Work request: Starting at the first line and ending at the one with "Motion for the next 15", give the lines of the listing again exactly, and nothing else; skip the pictures.

Data for processing:
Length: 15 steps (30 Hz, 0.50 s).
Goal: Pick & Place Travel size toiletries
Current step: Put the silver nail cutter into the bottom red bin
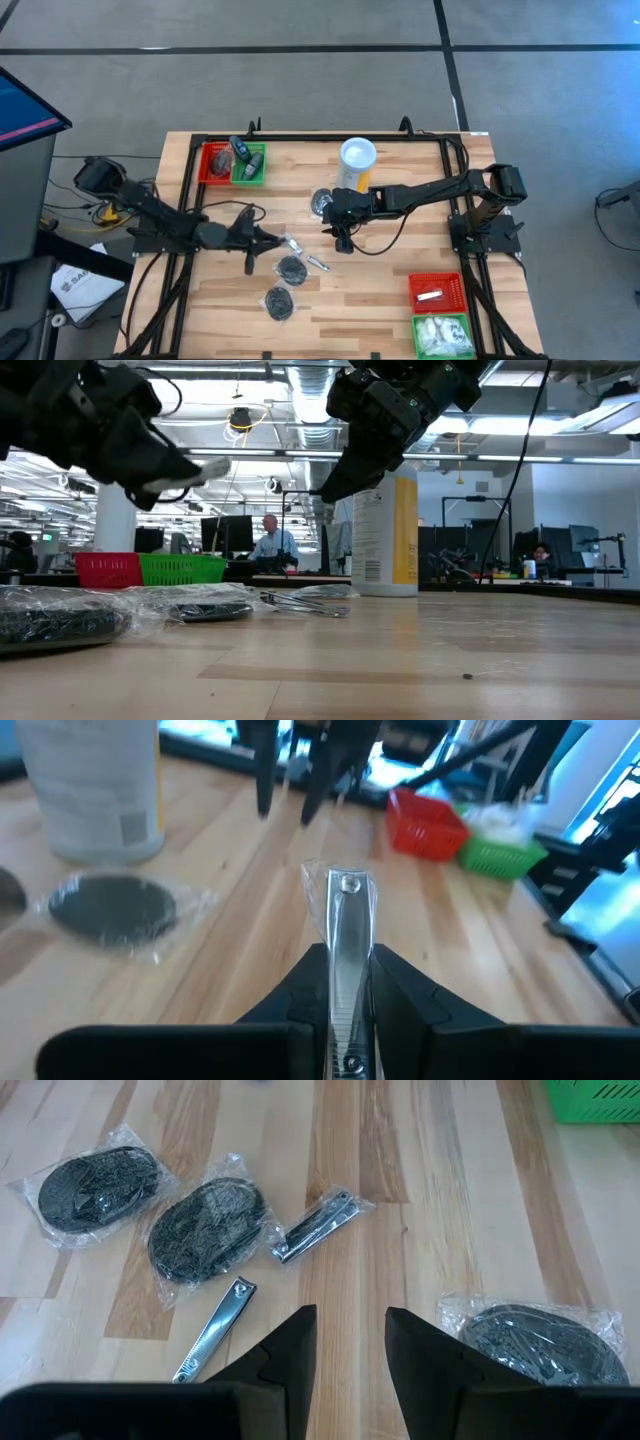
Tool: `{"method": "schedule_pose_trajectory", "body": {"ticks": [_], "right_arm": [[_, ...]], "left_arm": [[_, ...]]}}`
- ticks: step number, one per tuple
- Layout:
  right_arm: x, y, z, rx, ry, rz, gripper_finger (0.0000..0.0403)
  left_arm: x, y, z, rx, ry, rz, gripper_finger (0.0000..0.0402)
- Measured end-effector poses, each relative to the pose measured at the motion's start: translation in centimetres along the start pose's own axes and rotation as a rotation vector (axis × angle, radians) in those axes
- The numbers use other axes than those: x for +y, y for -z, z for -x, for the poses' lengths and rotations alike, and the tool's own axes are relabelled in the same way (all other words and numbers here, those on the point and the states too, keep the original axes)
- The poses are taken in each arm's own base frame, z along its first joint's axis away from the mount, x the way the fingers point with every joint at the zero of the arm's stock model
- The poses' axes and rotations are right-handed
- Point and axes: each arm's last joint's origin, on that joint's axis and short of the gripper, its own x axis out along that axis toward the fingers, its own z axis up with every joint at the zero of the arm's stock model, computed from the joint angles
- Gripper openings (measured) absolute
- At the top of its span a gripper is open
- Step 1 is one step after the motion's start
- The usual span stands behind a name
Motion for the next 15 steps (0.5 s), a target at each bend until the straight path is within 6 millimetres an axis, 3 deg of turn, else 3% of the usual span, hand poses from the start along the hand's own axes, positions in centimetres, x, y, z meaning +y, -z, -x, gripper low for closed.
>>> {"method": "schedule_pose_trajectory", "body": {"ticks": [15], "right_arm": [[0.0, -0.1, 0.0, -0.010, 0.000, 0.001, 0.0112]], "left_arm": [[-0.4, -3.0, 1.4, -0.208, 0.056, -0.046, 0.0047]]}}
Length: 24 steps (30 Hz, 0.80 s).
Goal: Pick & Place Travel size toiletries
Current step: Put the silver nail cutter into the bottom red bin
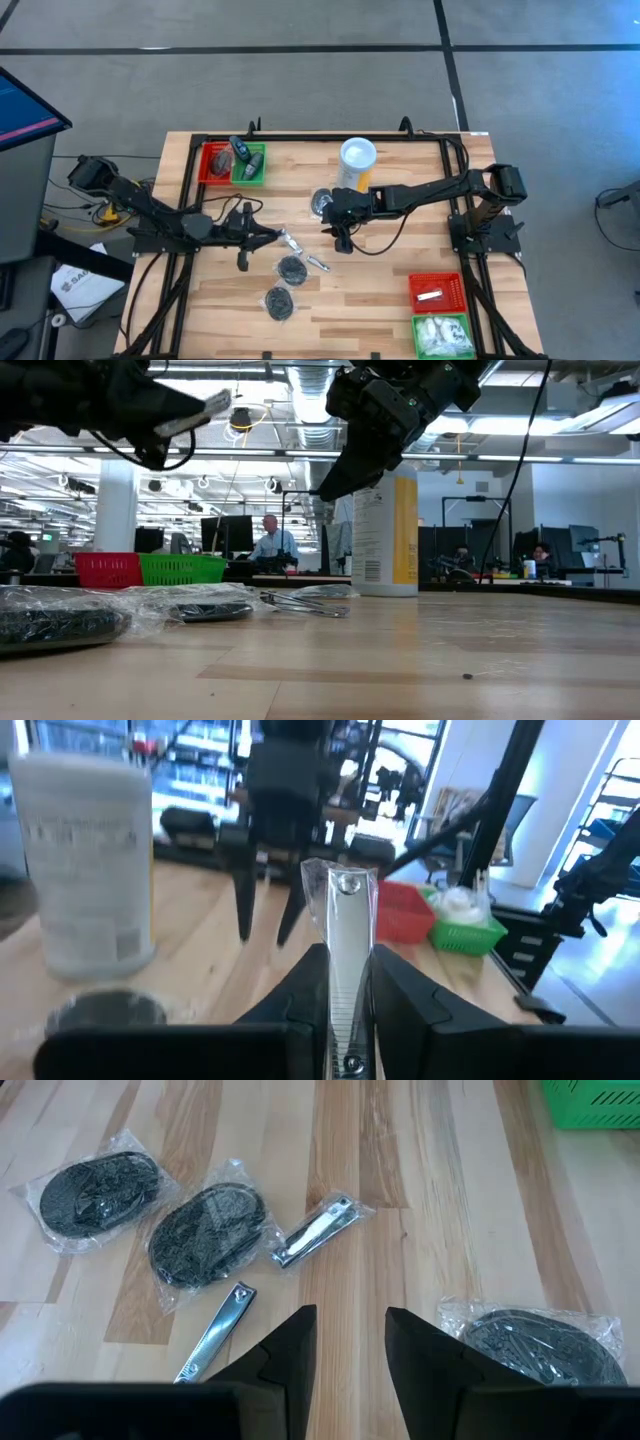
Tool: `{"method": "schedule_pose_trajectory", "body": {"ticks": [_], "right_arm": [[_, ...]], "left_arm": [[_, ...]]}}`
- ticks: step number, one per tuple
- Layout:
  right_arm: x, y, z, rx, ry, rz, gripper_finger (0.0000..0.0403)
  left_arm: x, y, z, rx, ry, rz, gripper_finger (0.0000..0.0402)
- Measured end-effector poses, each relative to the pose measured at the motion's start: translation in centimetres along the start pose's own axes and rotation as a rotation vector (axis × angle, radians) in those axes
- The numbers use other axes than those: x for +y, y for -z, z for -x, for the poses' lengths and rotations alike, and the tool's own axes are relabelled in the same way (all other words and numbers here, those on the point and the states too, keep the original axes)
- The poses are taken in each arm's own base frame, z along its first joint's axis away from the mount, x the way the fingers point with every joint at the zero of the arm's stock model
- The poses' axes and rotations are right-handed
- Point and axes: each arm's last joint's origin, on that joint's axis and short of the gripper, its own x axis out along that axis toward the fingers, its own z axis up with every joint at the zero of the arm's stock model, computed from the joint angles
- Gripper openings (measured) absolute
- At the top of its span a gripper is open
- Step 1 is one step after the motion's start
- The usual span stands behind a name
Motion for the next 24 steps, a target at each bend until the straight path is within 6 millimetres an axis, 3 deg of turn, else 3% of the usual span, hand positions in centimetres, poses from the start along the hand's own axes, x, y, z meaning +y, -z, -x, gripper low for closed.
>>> {"method": "schedule_pose_trajectory", "body": {"ticks": [17, 24], "right_arm": [[0.0, -0.9, 0.2, -0.089, 0.000, 0.005, 0.0112], [0.1, -2.7, 1.1, -0.171, -0.009, 0.030, 0.0112]], "left_arm": [[0.0, -1.7, 0.0, -0.161, 0.003, -0.055, 0.0048], [0.6, -1.9, -0.2, -0.179, -0.031, -0.052, 0.0046]]}}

Exercise response:
Length: 15 steps (30 Hz, 0.50 s).
Goal: Pick & Place Travel size toiletries
Current step: Put the silver nail cutter into the bottom red bin
Tool: `{"method": "schedule_pose_trajectory", "body": {"ticks": [_], "right_arm": [[_, ...]], "left_arm": [[_, ...]]}}`
- ticks: step number, one per tuple
- Layout:
  right_arm: x, y, z, rx, ry, rz, gripper_finger (0.0000..0.0403)
  left_arm: x, y, z, rx, ry, rz, gripper_finger (0.0000..0.0402)
- Measured end-effector poses, each relative to the pose measured at the motion's start: translation in centimetres along the start pose's own axes and rotation as a rotation vector (axis × angle, radians) in those axes
- The numbers use other axes than those: x for +y, y for -z, z for -x, for the poses' lengths and rotations alike, and the tool's own axes are relabelled in the same way (all other words and numbers here, those on the point and the states too, keep the original axes)
- The poses are taken in each arm's own base frame, z along its first joint's axis away from the mount, x the way the fingers point with every joint at the zero of the arm's stock model
- The poses' axes and rotations are right-handed
- Point and axes: each arm's last joint's origin, on that joint's axis and short of the gripper, its own x axis out along that axis toward the fingers, its own z axis up with every joint at the zero of the arm's stock model, computed from the joint angles
- Gripper openings (measured) absolute
- At the top of its span a gripper is open
- Step 1 is one step after the motion's start
- The usual span stands behind a name
Motion for the next 15 steps (0.5 s), a target at each bend until the straight path is within 6 millimetres an axis, 3 deg of turn, else 3% of the usual span, hand poses from the start along the hand's own axes, positions in centimetres, x, y, z meaning +y, -z, -x, gripper low for closed.

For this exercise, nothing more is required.